### Exercise
Give back, exactly as written, the lines from the beginning of the listing through the one that contains "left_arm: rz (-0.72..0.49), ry".

### Provided material
......

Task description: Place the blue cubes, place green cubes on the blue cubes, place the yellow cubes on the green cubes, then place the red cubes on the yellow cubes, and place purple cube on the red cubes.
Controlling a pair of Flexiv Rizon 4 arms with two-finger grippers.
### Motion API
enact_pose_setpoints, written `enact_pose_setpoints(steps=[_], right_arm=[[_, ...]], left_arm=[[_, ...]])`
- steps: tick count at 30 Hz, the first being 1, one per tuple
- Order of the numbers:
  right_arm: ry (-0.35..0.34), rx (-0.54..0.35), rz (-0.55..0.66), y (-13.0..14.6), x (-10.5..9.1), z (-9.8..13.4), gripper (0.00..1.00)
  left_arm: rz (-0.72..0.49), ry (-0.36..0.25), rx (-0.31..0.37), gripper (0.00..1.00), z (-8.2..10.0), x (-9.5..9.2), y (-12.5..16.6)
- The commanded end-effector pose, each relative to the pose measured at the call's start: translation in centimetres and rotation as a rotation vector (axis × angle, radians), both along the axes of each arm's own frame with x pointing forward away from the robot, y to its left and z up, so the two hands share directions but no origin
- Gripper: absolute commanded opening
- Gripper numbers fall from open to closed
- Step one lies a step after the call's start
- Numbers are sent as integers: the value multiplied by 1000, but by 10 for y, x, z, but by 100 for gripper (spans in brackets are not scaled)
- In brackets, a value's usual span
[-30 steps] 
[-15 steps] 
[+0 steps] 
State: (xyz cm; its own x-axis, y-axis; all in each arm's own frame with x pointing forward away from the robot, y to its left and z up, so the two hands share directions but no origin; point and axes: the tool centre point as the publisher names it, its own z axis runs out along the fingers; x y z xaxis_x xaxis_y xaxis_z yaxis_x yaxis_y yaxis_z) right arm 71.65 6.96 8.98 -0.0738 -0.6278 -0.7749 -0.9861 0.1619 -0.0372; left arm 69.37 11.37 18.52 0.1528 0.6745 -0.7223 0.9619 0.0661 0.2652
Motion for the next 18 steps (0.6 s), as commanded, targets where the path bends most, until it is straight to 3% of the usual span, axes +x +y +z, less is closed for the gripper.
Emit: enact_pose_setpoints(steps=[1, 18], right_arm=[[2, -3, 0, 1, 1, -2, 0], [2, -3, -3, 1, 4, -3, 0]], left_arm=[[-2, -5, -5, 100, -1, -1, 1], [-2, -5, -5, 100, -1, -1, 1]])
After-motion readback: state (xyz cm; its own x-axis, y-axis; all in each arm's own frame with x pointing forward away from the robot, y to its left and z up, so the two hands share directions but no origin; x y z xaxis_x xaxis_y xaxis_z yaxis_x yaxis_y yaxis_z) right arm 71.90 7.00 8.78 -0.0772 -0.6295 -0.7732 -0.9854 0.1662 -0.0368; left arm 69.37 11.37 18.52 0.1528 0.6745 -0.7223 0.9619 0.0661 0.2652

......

### Result for this exercise
Task description: Place the blue cubes, place green cubes on the blue cubes, place the yellow cubes on the green cubes, then place the red cubes on the yellow cubes, and place purple cube on the red cubes.
Controlling a pair of Flexiv Rizon 4 arms with two-finger grippers.
### Motion API
enact_pose_setpoints, written `enact_pose_setpoints(steps=[_], right_arm=[[_, ...]], left_arm=[[_, ...]])`
- steps: tick count at 30 Hz, the first being 1, one per tuple
- Order of the numbers:
  right_arm: ry (-0.35..0.34), rx (-0.54..0.35), rz (-0.55..0.66), y (-13.0..14.6), x (-10.5..9.1), z (-9.8..13.4), gripper (0.00..1.00)
  left_arm: rz (-0.72..0.49), ry (-0.36..0.25), rx (-0.31..0.37), gripper (0.00..1.00), z (-8.2..10.0), x (-9.5..9.2), y (-12.5..16.6)

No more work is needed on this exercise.